▸ **WHAT TO DO**:
Write out, word for word, the first line of the data below and every line after it through the one containing "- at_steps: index".

▸ **DATA SUPPLIED**:

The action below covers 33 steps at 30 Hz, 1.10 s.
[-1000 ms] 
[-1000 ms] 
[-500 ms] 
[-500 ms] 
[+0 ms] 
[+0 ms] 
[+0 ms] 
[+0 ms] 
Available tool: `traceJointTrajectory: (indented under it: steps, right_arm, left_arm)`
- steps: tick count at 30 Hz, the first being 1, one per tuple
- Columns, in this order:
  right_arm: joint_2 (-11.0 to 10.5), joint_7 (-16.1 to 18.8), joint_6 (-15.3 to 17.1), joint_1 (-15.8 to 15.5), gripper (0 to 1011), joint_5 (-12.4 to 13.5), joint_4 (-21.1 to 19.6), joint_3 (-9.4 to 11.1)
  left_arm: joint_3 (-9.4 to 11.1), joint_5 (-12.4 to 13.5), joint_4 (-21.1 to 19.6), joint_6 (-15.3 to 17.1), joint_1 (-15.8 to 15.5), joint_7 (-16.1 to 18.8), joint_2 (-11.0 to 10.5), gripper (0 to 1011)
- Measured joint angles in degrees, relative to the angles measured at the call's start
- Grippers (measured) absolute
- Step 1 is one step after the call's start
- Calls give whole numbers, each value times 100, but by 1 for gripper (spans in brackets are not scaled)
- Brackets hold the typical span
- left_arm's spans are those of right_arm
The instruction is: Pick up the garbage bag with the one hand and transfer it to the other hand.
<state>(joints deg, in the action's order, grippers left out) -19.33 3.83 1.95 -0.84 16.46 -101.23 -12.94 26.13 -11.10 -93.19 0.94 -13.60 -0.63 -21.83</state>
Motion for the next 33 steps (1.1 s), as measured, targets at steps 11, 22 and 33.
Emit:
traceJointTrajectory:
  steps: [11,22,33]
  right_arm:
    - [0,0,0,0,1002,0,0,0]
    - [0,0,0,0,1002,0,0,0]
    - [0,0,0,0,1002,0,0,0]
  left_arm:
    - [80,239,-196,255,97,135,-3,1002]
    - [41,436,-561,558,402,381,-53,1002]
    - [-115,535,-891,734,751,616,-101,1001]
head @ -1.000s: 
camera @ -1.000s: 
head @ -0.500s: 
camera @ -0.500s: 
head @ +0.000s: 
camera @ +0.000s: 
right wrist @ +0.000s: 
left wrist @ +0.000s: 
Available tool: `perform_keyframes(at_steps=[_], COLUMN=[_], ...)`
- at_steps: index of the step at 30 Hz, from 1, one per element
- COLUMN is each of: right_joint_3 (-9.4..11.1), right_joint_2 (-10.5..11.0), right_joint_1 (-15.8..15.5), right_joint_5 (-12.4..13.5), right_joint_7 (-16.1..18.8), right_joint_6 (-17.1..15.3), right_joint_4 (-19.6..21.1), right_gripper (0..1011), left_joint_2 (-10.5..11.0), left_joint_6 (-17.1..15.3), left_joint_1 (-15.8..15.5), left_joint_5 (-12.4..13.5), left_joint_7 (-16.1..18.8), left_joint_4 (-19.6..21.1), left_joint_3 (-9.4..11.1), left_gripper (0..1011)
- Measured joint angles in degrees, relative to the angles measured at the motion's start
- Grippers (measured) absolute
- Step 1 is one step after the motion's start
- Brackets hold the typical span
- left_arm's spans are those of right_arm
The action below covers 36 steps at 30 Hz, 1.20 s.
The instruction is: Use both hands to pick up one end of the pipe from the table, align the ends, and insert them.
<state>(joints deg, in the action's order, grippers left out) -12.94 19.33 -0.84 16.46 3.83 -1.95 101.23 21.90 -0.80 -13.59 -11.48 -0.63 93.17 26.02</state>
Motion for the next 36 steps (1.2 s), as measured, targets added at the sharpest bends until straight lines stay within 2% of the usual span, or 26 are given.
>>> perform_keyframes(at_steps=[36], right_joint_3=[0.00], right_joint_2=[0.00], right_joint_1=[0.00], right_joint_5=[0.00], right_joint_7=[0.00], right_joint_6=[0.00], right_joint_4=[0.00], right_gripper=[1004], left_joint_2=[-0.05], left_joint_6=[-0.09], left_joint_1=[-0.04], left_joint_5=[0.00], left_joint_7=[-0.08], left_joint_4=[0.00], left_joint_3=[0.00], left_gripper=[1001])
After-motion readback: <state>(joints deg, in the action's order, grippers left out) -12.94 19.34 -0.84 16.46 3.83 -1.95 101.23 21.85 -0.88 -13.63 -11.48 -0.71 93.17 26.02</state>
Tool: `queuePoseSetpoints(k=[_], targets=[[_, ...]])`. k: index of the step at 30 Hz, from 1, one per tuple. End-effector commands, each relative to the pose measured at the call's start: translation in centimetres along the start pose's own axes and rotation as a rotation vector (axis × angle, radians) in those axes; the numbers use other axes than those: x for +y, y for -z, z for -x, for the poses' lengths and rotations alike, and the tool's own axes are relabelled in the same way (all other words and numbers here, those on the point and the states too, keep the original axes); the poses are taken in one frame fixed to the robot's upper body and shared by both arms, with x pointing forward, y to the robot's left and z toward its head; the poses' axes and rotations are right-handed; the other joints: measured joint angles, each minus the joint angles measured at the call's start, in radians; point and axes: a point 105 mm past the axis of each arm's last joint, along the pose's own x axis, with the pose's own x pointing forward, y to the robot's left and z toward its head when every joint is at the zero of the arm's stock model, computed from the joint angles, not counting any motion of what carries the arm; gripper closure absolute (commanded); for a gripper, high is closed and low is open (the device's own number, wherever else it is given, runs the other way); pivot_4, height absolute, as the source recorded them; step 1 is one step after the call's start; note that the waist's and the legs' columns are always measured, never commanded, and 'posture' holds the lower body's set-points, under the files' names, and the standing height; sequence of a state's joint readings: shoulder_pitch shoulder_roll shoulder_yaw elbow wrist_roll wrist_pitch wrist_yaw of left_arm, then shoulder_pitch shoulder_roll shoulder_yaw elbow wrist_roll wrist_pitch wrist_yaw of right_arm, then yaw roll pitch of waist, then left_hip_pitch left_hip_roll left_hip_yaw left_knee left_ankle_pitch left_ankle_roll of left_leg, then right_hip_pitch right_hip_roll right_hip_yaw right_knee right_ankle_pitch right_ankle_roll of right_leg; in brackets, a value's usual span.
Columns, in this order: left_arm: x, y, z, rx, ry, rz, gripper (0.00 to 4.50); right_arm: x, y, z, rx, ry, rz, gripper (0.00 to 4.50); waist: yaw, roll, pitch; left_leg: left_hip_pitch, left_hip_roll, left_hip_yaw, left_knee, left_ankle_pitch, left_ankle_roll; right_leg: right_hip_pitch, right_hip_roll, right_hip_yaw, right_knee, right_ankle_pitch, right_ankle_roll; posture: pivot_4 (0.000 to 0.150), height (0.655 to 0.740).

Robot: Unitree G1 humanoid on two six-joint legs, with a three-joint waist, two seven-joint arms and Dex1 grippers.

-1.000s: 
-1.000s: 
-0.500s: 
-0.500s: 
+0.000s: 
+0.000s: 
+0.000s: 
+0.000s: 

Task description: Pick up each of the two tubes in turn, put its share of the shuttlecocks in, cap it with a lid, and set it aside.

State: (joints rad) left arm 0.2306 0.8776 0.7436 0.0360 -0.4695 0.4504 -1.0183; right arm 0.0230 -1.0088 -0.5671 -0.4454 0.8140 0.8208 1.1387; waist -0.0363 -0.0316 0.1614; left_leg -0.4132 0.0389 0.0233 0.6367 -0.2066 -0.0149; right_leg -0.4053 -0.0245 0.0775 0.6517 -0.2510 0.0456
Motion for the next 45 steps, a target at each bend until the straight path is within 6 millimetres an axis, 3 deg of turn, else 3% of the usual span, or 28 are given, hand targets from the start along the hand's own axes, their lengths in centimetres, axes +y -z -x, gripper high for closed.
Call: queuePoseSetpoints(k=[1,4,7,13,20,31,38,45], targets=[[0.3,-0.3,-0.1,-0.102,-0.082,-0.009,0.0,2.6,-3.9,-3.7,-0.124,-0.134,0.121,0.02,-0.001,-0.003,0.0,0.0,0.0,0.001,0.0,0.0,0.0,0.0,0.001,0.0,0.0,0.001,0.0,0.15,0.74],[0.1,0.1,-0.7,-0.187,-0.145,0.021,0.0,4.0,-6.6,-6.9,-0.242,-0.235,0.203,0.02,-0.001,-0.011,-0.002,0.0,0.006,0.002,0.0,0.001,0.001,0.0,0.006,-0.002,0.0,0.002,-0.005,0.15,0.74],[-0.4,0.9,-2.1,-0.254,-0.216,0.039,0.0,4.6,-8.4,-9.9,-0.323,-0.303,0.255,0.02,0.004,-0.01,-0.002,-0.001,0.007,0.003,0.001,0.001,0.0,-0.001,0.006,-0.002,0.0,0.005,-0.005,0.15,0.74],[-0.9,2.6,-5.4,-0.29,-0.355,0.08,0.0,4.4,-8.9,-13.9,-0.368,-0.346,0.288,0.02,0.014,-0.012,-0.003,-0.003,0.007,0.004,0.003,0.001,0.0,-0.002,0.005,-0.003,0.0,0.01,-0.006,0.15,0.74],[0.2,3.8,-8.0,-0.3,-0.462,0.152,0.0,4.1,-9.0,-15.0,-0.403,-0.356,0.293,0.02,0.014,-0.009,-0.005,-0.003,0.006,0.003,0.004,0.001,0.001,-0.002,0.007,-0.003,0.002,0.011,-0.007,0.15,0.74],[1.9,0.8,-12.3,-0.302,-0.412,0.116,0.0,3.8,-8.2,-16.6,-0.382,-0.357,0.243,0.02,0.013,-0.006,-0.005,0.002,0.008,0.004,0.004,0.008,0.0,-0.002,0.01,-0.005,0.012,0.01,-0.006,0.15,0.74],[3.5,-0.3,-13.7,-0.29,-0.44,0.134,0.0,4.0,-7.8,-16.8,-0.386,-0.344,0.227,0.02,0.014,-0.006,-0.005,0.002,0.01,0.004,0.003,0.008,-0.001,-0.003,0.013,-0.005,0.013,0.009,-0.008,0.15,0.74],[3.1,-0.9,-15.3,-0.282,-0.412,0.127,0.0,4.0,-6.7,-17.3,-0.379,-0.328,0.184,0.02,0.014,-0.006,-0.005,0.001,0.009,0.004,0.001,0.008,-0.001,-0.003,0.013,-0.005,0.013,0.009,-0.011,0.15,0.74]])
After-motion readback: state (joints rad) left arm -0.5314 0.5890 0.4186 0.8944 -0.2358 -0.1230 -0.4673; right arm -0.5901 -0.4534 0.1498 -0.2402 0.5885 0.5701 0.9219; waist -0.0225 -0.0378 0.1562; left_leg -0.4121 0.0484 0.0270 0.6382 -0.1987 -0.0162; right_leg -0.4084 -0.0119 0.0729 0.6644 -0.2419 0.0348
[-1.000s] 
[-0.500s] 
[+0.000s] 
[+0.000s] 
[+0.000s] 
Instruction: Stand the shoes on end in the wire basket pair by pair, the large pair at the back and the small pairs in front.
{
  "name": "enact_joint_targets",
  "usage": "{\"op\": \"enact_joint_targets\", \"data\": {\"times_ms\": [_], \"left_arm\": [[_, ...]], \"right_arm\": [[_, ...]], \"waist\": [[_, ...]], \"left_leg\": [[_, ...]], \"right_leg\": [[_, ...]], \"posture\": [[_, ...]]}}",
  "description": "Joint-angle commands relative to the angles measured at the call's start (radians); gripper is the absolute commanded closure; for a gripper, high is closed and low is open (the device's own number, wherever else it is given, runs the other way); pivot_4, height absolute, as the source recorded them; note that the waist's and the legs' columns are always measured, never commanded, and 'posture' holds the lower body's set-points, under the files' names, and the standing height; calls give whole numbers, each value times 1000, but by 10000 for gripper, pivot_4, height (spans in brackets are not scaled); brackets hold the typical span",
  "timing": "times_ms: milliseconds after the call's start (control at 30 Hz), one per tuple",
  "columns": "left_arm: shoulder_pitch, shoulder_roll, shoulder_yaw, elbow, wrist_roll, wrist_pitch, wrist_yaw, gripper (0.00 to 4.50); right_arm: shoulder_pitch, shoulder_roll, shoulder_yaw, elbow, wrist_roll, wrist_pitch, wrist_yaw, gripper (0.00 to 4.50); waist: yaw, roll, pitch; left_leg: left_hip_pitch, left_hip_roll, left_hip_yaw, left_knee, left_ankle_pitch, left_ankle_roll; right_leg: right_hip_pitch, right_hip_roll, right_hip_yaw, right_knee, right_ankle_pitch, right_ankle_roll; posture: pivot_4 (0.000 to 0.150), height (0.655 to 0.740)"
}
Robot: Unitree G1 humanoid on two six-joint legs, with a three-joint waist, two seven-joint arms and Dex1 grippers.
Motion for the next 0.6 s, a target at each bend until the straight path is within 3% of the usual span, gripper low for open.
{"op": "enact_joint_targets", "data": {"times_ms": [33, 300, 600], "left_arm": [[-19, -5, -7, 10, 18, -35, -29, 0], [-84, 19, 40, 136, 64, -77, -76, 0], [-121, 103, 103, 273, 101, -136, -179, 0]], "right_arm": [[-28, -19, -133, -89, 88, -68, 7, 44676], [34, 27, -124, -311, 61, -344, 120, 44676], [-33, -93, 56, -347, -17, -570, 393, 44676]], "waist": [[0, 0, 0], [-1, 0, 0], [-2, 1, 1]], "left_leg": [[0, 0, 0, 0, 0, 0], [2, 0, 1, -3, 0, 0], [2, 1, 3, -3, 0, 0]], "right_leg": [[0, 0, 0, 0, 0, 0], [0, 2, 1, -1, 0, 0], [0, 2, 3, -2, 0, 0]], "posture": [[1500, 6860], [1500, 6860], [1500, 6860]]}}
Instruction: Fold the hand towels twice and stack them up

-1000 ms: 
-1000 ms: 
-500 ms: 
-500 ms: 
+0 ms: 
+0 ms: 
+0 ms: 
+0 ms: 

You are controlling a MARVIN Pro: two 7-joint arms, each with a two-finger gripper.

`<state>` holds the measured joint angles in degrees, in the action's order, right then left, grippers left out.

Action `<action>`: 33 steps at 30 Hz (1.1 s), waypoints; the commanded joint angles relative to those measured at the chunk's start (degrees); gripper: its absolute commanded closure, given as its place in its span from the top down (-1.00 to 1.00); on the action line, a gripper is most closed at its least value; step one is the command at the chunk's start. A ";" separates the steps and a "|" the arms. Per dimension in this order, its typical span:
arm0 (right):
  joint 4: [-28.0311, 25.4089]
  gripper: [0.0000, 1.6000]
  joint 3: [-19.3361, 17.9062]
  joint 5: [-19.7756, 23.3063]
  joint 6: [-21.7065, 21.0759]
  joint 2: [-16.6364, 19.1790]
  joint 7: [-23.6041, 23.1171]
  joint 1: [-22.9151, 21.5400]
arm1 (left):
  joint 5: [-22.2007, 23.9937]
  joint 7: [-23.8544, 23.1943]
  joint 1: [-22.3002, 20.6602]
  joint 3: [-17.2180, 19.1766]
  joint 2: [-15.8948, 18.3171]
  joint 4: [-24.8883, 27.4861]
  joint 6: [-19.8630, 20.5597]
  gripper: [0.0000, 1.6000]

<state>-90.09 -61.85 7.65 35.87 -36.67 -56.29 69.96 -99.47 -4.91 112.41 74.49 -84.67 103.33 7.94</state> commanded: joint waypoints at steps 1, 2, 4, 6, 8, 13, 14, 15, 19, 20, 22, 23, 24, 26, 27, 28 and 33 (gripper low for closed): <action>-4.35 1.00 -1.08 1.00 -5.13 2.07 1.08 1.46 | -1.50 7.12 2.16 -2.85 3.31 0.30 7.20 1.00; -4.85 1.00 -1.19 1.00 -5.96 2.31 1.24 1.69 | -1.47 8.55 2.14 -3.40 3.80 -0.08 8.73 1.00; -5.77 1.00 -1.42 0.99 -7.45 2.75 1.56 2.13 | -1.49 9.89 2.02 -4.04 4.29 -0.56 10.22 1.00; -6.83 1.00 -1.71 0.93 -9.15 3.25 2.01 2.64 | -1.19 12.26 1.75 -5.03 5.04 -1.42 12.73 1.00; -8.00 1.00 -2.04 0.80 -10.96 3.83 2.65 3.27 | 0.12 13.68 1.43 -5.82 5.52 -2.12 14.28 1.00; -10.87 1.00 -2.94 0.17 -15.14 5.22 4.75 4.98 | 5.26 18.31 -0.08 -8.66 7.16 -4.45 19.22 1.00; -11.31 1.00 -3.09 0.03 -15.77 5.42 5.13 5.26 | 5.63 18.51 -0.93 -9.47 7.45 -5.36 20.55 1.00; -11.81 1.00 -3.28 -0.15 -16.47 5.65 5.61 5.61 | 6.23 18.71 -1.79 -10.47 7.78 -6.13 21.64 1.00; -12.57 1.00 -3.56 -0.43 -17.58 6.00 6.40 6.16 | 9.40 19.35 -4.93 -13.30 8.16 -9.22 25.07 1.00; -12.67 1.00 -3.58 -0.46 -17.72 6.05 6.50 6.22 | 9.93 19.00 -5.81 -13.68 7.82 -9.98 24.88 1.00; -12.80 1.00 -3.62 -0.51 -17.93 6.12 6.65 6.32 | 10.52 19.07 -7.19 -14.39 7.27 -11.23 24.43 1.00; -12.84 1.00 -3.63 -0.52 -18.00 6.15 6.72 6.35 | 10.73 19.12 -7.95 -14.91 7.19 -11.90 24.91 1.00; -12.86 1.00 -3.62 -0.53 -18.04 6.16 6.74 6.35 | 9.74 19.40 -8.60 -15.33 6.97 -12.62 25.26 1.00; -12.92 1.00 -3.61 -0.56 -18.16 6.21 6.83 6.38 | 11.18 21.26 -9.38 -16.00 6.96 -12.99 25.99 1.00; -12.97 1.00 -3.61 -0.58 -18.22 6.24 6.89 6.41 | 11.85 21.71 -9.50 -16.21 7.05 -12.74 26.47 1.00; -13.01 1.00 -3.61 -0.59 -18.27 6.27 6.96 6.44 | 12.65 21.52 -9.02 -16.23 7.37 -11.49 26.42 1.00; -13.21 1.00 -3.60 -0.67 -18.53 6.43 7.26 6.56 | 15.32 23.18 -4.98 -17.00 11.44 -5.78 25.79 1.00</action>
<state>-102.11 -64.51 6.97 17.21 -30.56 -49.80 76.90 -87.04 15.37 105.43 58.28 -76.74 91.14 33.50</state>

▸ **PROBLEM SOLUTION**:
The action below covers 33 steps at 30 Hz, 1.10 s.
[-1000 ms] 
[-1000 ms] 
[-500 ms] 
[-500 ms] 
[+0 ms] 
[+0 ms] 
[+0 ms] 
[+0 ms] 
Available tool: `traceJointTrajectory: (indented under it: steps, right_arm, left_arm)`
- steps: tick count at 30 Hz, the first being 1, one per tuple
- Columns, in this order:
  right_arm: joint_2 (-11.0 to 10.5), joint_7 (-16.1 to 18.8), joint_6 (-15.3 to 17.1), joint_1 (-15.8 to 15.5), gripper (0 to 1011), joint_5 (-12.4 to 13.5), joint_4 (-21.1 to 19.6), joint_3 (-9.4 to 11.1)
  left_arm: joint_3 (-9.4 to 11.1), joint_5 (-12.4 to 13.5), joint_4 (-21.1 to 19.6), joint_6 (-15.3 to 17.1), joint_1 (-15.8 to 15.5), joint_7 (-16.1 to 18.8), joint_2 (-11.0 to 10.5), gripper (0 to 1011)
- Measured joint angles in degrees, relative to the angles measured at the call's start
- Grippers (measured) absolute
- Step 1 is one step after the call's start
- Calls give whole numbers, each value times 100, but by 1 for gripper (spans in brackets are not scaled)
- Brackets hold the typical span
- left_arm's spans are those of right_arm
The instruction is: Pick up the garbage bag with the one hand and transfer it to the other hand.
<state>(joints deg, in the action's order, grippers left out) -19.33 3.83 1.95 -0.84 16.46 -101.23 -12.94 26.13 -11.10 -93.19 0.94 -13.60 -0.63 -21.83</state>
Motion for the next 33 steps (1.1 s), as measured, targets at steps 11, 22 and 33.
Emit:
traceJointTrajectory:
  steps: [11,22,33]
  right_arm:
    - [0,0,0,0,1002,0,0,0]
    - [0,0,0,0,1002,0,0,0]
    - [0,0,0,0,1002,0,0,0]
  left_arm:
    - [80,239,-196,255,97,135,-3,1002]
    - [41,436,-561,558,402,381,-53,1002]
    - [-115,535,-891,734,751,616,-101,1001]
head @ -1.000s: 
camera @ -1.000s: 
head @ -0.500s: 
camera @ -0.500s: 
head @ +0.000s: 
camera @ +0.000s: 
right wrist @ +0.000s: 
left wrist @ +0.000s: 
Available tool: `perform_keyframes(at_steps=[_], COLUMN=[_], ...)`
- at_steps: index of the step at 30 Hz, from 1, one per element

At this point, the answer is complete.